Radiografie e riflettografie hanno infatti evidenziato che sotto lo strato pittorico del piccolo scudo, proveniente in origine da un convento romano, c'e' una gran quantita' di variazioni, quei pentimenti considerati dagli esperti la prova provata dell'autenticita' di un'opera. Dalle analisi emerge che ''la testa in un primo abbozzo era abbassata – ha detto la Gregori – e si vedono ancora benissimo gli occhi posti piu' in basso''.
Molte modifiche anche nelle volute dei serpenti, la capigliatura del mostro divino evocato nelle Metamorfosi di Ovidio. Per Mina Gregori, pero', i risultati della campagna diagnostica, commissionata e finanziata da Zoppoli (scomparso solo tre giorni fa), non sono che ''la conferma di quanto ho pensato dalla prima volta che ho preso in mano questo oggetto, da subito ho capito che era di una qualita' altissima''.
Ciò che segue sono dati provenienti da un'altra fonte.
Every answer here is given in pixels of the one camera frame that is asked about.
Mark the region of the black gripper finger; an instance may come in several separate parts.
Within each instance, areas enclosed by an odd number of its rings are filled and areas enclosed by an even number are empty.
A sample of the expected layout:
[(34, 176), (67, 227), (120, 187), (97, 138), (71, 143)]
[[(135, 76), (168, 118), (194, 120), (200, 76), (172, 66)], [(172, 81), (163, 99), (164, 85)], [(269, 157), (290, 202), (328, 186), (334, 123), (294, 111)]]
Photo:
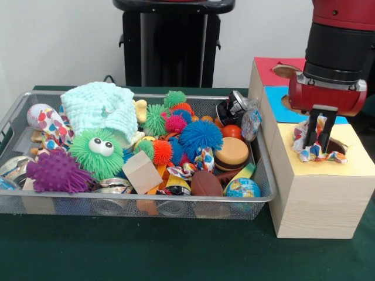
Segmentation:
[(318, 137), (318, 141), (319, 141), (319, 144), (321, 145), (322, 152), (326, 153), (328, 144), (329, 144), (330, 133), (336, 121), (336, 112), (329, 111), (329, 110), (322, 110), (321, 115), (326, 118), (326, 121), (323, 126), (323, 130)]
[(308, 129), (304, 140), (304, 147), (312, 146), (318, 138), (318, 133), (316, 132), (318, 116), (319, 111), (317, 109), (312, 109), (309, 113)]

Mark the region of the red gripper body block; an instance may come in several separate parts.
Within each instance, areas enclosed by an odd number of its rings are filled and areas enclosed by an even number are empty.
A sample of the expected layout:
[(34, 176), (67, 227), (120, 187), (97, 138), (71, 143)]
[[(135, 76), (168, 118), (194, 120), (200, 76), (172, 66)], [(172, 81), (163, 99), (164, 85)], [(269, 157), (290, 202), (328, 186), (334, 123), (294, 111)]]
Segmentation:
[(289, 81), (288, 95), (293, 109), (323, 109), (340, 116), (355, 116), (365, 103), (367, 83), (360, 79), (352, 85), (332, 84), (296, 72)]

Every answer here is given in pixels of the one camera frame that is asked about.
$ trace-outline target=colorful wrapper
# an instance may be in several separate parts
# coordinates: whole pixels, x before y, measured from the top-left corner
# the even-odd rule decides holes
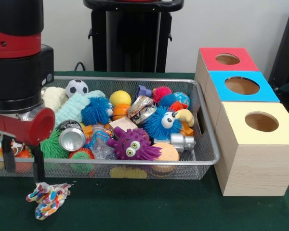
[[[45,182],[37,184],[33,193],[26,197],[28,202],[36,201],[39,205],[35,209],[35,218],[44,220],[56,212],[63,205],[66,197],[70,195],[72,184],[49,185]]]

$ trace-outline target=red fuzzy ball
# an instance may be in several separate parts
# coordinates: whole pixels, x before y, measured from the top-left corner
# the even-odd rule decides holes
[[[153,90],[153,101],[158,103],[164,96],[172,94],[169,87],[162,86]]]

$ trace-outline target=wooden box
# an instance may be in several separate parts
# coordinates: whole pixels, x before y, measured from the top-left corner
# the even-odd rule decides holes
[[[217,120],[224,196],[283,196],[289,185],[289,114],[280,103],[222,102]]]
[[[200,48],[195,80],[206,91],[209,71],[259,71],[244,48]]]
[[[279,102],[261,72],[210,71],[205,99],[213,128],[223,101]]]

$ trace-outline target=metal basket
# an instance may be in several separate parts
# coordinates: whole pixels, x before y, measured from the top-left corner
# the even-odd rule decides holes
[[[148,89],[168,86],[173,92],[185,92],[191,100],[190,111],[195,115],[193,127],[197,142],[194,150],[184,151],[179,161],[129,161],[129,160],[76,160],[45,159],[45,176],[58,178],[145,178],[200,180],[211,165],[219,160],[219,150],[210,123],[201,87],[193,80],[108,78],[108,77],[56,77],[51,86],[65,88],[72,79],[85,81],[89,90],[101,90],[107,97],[124,90],[135,99],[138,85]],[[0,170],[0,176],[32,177],[33,159],[16,158],[16,173]],[[154,166],[169,168],[167,174],[157,174]],[[90,173],[81,170],[91,168]]]

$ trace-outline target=round hole
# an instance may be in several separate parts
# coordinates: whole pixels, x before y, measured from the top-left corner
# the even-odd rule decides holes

''Sotto lo scudo, di dimensioni minori rispetto a quello degli Uffizi, c'erano ancora tracce di velluto e i laccioli di cuoio, nessuno lo aveva mai piu' preso in mano'', ha raccontato la storica dell'arte, che poi si e' confrontata altri esperti di par suo, come Sir Dennis Mahon e Maurizio Marini.
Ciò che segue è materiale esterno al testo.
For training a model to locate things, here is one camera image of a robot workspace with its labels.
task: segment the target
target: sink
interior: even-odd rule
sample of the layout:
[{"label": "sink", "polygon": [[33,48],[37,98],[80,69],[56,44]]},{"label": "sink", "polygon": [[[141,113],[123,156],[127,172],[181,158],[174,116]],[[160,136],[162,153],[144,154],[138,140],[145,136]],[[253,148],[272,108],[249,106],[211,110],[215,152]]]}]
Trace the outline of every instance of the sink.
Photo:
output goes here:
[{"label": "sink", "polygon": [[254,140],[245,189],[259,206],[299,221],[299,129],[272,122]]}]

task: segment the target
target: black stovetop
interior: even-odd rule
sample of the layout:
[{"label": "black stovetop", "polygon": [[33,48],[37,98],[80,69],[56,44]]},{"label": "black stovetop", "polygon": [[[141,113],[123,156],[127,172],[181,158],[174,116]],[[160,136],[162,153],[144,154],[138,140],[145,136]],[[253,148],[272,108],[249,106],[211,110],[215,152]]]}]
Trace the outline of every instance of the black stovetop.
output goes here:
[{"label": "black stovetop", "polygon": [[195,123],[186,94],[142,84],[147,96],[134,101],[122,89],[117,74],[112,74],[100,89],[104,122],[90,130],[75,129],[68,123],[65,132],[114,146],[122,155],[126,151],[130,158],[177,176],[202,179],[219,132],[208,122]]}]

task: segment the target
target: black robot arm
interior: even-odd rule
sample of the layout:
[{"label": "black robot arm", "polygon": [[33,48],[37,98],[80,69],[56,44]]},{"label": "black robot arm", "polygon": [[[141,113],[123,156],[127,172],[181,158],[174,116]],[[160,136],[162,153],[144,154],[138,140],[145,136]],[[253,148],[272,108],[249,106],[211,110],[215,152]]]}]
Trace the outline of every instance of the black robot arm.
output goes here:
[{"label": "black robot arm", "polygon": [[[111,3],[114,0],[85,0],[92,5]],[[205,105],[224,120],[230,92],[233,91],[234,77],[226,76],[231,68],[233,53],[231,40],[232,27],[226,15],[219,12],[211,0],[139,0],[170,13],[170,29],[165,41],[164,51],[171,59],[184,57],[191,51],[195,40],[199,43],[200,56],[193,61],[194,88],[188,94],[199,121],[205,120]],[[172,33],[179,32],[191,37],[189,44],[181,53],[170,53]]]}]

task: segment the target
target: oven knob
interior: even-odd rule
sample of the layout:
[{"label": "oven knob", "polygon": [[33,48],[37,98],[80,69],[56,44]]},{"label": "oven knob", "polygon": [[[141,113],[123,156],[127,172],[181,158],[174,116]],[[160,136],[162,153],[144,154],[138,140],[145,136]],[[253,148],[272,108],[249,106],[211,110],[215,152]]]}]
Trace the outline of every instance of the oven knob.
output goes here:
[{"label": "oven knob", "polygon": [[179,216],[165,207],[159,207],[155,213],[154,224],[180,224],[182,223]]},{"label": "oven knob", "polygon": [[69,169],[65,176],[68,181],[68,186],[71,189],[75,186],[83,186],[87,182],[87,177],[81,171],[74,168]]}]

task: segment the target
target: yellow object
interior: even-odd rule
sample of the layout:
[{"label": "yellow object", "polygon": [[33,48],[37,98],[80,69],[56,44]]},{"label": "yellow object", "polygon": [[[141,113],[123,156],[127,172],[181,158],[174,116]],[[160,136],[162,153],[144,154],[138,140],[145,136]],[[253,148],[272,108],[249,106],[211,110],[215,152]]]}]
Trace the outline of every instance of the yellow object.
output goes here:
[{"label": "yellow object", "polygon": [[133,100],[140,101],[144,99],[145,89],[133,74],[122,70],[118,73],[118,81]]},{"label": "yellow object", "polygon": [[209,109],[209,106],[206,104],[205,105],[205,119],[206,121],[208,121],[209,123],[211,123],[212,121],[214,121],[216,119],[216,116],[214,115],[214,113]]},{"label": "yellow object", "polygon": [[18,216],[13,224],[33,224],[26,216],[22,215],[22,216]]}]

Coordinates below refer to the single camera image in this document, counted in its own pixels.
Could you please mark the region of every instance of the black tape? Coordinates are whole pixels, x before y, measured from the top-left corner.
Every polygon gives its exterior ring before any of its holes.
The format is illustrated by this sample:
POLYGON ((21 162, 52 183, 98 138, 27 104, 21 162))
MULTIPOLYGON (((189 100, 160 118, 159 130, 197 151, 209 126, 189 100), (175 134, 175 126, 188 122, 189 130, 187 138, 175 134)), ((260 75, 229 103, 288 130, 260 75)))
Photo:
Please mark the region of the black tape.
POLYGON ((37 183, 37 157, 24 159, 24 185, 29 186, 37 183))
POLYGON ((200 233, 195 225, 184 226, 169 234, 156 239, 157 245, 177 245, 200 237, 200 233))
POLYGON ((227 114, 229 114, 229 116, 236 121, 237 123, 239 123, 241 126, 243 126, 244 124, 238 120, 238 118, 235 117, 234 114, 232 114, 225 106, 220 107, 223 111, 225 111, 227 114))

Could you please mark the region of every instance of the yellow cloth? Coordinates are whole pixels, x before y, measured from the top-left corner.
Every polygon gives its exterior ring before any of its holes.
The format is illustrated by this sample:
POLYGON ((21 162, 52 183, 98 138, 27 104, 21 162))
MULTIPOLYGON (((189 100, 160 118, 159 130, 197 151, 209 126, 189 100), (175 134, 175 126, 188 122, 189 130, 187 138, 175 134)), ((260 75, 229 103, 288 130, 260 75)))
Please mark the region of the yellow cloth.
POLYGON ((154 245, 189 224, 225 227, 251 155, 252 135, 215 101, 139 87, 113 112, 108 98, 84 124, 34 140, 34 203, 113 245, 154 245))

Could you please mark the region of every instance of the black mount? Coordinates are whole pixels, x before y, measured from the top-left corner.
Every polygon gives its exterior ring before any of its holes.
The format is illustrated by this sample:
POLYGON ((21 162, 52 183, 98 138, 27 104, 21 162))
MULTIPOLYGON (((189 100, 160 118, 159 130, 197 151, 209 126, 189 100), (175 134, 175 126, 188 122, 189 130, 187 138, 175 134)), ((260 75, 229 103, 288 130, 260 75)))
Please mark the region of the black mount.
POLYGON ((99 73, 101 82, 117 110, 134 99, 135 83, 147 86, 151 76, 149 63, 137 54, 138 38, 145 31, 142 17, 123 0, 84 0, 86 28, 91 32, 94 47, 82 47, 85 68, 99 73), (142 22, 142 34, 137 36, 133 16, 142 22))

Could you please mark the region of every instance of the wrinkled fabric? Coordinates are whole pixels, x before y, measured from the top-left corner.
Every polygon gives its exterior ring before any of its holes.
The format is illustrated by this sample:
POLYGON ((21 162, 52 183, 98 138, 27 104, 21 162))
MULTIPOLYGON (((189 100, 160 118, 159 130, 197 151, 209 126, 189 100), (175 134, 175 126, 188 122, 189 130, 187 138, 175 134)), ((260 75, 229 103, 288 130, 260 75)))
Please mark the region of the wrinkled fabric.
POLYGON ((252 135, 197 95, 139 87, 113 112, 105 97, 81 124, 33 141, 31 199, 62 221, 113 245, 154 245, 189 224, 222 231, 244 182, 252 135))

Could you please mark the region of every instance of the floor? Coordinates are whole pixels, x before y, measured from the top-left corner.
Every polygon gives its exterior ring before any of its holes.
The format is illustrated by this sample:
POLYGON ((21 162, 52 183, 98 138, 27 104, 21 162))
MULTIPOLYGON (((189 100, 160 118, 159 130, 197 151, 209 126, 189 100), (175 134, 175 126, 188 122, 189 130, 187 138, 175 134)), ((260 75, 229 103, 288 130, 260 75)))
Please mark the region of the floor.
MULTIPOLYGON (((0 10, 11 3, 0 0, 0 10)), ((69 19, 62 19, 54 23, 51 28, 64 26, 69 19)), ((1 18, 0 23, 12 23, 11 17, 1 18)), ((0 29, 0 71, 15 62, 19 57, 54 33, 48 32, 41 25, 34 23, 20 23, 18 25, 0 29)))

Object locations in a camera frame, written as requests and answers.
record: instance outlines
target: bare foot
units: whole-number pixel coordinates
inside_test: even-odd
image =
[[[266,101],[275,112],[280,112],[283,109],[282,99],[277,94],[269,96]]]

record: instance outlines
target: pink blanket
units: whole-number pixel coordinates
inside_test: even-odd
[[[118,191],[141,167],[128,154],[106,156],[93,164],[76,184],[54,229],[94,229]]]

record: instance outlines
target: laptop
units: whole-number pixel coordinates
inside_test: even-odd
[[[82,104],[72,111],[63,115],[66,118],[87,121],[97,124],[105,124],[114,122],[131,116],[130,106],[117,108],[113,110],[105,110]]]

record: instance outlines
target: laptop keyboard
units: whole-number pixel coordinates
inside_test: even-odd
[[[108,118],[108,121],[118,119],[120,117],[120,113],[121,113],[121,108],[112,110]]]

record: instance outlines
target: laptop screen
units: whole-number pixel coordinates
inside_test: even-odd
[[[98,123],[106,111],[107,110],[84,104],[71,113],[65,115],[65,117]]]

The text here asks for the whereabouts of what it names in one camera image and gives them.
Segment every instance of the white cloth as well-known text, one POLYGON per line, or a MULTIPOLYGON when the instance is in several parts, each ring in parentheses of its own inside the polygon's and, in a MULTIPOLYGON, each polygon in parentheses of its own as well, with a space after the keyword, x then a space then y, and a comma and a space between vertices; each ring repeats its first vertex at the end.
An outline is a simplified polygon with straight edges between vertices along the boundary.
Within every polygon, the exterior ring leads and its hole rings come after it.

A dare che la certezza che la Medusa Murtola, realizzata da un giovane Caravaggio intorno al 1597-'98, sia la prima versione dell'opera e' il fatto che quella degli Uffizi non presenta pentimenti. Trattandosi di un'opera molto documentata e di ''strepitosa qualita''', non esiste il dubbio che sia una copia, ha precisato la Gregori, piuttosto la sicurezza dell'esecuzione rivelerebbe che quindi Caravaggio ne aveva gia' fatta un'altra identica.
Si puo' ipotizzare che il cardinal dal Monte, mecenate del Merisi, avesse visto questo primo scudo da parata con il soggetto che all'epoca ossessionava il Merisi e gliene avesse commissionato un altro per farne dono al granduca Ferdinando I de' Medici. Un'opera che aveva destato una grande eco anche tra i letterati del tempo, come il genovese Gasparre Murtola (da cui il nome di questa versione), che le dedico' un poema.